Generally, animals stay each night in park or in a barn. Pastures are mainly natural grasslands and rangelands but often include the cultivation fields after harvest and fallows. The cattle may be kept for meat (beef cattle) or milk production (dairy cattle). Other animals such as pigs, poultry, rabbits, and donkeys are kept under sedentary livestock keeping.
Framers practising this form of livestock keeping may plant pastures (grasses, legumes or multipurpose trees) to feed their animals. In some cases, the grazing land may be fenced into several paddocks and the animals paddocked rotationally. Animals are often kept on a small piece of land. Disease and pest control is practised routinely and when need be. The farmers construct animal structures such as cattle dips, crushes, milking parlours, and feeding troughs.

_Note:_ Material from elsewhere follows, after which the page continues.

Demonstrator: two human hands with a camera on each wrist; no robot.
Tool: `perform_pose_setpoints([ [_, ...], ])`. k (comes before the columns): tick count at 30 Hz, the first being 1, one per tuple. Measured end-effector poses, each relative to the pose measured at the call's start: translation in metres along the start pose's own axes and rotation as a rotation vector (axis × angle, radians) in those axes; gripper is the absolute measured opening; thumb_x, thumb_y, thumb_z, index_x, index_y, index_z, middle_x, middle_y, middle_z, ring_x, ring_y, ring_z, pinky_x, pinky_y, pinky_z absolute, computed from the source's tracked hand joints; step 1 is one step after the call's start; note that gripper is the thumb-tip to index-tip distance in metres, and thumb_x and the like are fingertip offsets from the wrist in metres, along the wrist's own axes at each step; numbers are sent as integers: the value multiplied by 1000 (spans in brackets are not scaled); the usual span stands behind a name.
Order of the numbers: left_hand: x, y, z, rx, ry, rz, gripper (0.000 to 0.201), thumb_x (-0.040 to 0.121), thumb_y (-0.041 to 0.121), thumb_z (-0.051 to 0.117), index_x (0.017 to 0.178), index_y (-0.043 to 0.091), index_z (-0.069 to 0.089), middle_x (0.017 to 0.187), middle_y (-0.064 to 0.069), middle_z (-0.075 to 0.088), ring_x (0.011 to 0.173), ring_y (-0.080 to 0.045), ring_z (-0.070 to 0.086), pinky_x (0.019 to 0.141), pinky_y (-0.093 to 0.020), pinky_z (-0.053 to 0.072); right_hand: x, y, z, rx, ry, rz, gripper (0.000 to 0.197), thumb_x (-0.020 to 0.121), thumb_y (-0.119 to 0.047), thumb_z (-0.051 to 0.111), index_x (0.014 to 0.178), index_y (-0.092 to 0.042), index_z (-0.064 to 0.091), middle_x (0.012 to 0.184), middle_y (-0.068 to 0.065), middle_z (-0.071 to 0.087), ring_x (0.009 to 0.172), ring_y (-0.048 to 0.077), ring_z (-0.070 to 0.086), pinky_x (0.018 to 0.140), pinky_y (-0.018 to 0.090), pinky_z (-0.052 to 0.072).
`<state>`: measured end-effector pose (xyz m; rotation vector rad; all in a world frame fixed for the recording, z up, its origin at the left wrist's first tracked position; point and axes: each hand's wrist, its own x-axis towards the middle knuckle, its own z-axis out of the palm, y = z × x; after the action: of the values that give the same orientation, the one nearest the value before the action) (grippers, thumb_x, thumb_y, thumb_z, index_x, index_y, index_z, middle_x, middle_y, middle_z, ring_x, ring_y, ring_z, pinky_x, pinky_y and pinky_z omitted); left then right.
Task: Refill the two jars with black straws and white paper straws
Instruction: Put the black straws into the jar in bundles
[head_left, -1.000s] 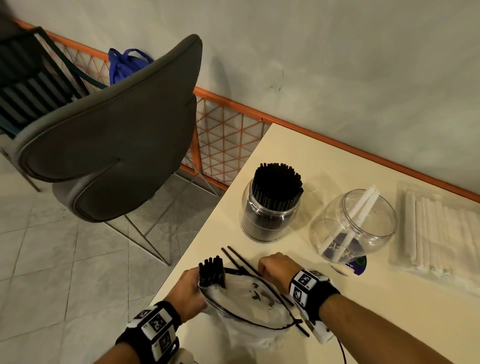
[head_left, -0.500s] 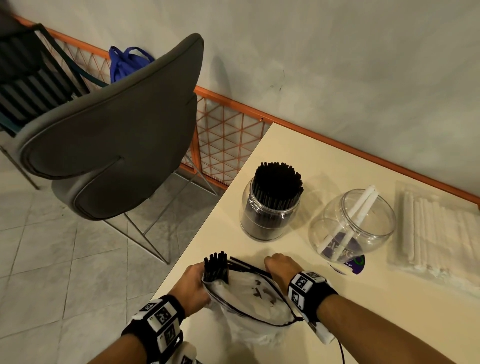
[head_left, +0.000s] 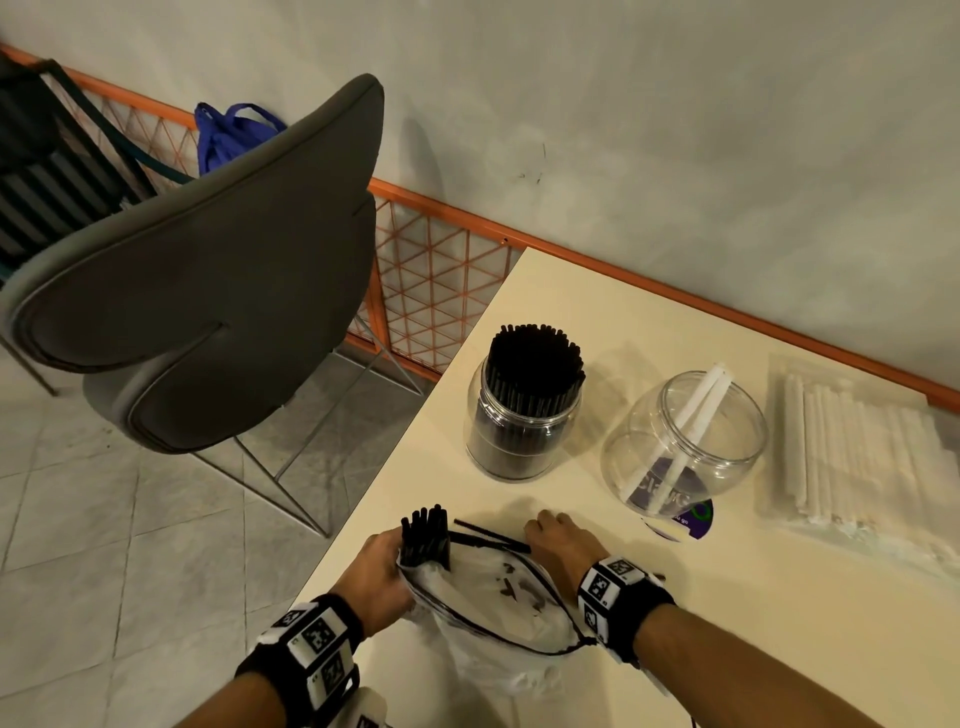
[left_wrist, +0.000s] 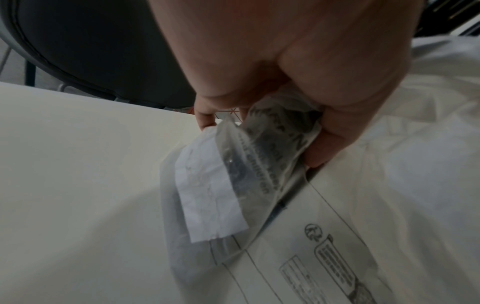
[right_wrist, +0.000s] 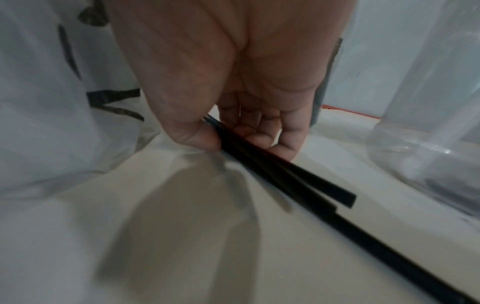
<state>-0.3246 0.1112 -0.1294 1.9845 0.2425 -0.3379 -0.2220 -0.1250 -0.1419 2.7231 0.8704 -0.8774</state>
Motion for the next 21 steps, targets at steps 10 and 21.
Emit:
perform_pose_setpoints([
  [10,3,-6,1,-12,-10,7,28,66,40,55,86,26,69,86,6,72,86,-14,67,80,-42,55,-12,8,6,58,62,43,30,100,-11,39,130,-7,41,131,16,40,111,36,49,86,45,46],
  [21,-2,12,-2,-151,-53,-5,33,54,36,58,83,48,68,86,20,71,93,-23,63,92,-47,52,-64,18,-43,1100,596,4,37,93,-48,55,68,-21,57,50,-6,48,45,9,42,48,26,39],
])
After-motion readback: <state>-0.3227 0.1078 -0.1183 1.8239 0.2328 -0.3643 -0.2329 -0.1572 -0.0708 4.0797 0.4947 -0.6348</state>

Several factors have contributed towards the development of sedentary livestock keeping. The factors include the following:
  1. Shortage of land for grazing animals due to high population.
  2. Efforts by the government and environmentalists to encourage pastoralists to settle.
  3. The desire of the pastoralists to improve their livelihood through practising sustainable animal husbandry.
  4. Education given to pastoralists on how to improve their livestock through better husbandry methods.
  5. Engaging in other economic activities rather than animal keeping has compelled the pastoralists to have permanent settlements.
Commercial livestock keeping
Commercial livestock keeping refers to the rearing of animals for products such as milk, meat, eggs, wool, or mohair for sale.
This type of livestock keeping can be done on a small-scale (intensive) or large-scale (extensive). When done on small-scale basis, only a few animals are reared on a small piece of land. Most of the farm operations are done through manual labour and there is limited use of advanced technology such as use of artificial insemination and processed animal feeds. On large scale farming, two methods are commonly used: ranching and dairy farming.
(a) Ranching
Ranching is the practice of raising herds of animals on large tracts of land. Ranchers commonly raise grazing animals such as cattle and sheep. The ranching and livestock industry is growing faster than any other agricultural sector in the world. It is practised mainly on marginal, arid and semi-arid lands where the amount of rainfall is not sufficient to grow crops without irrigation.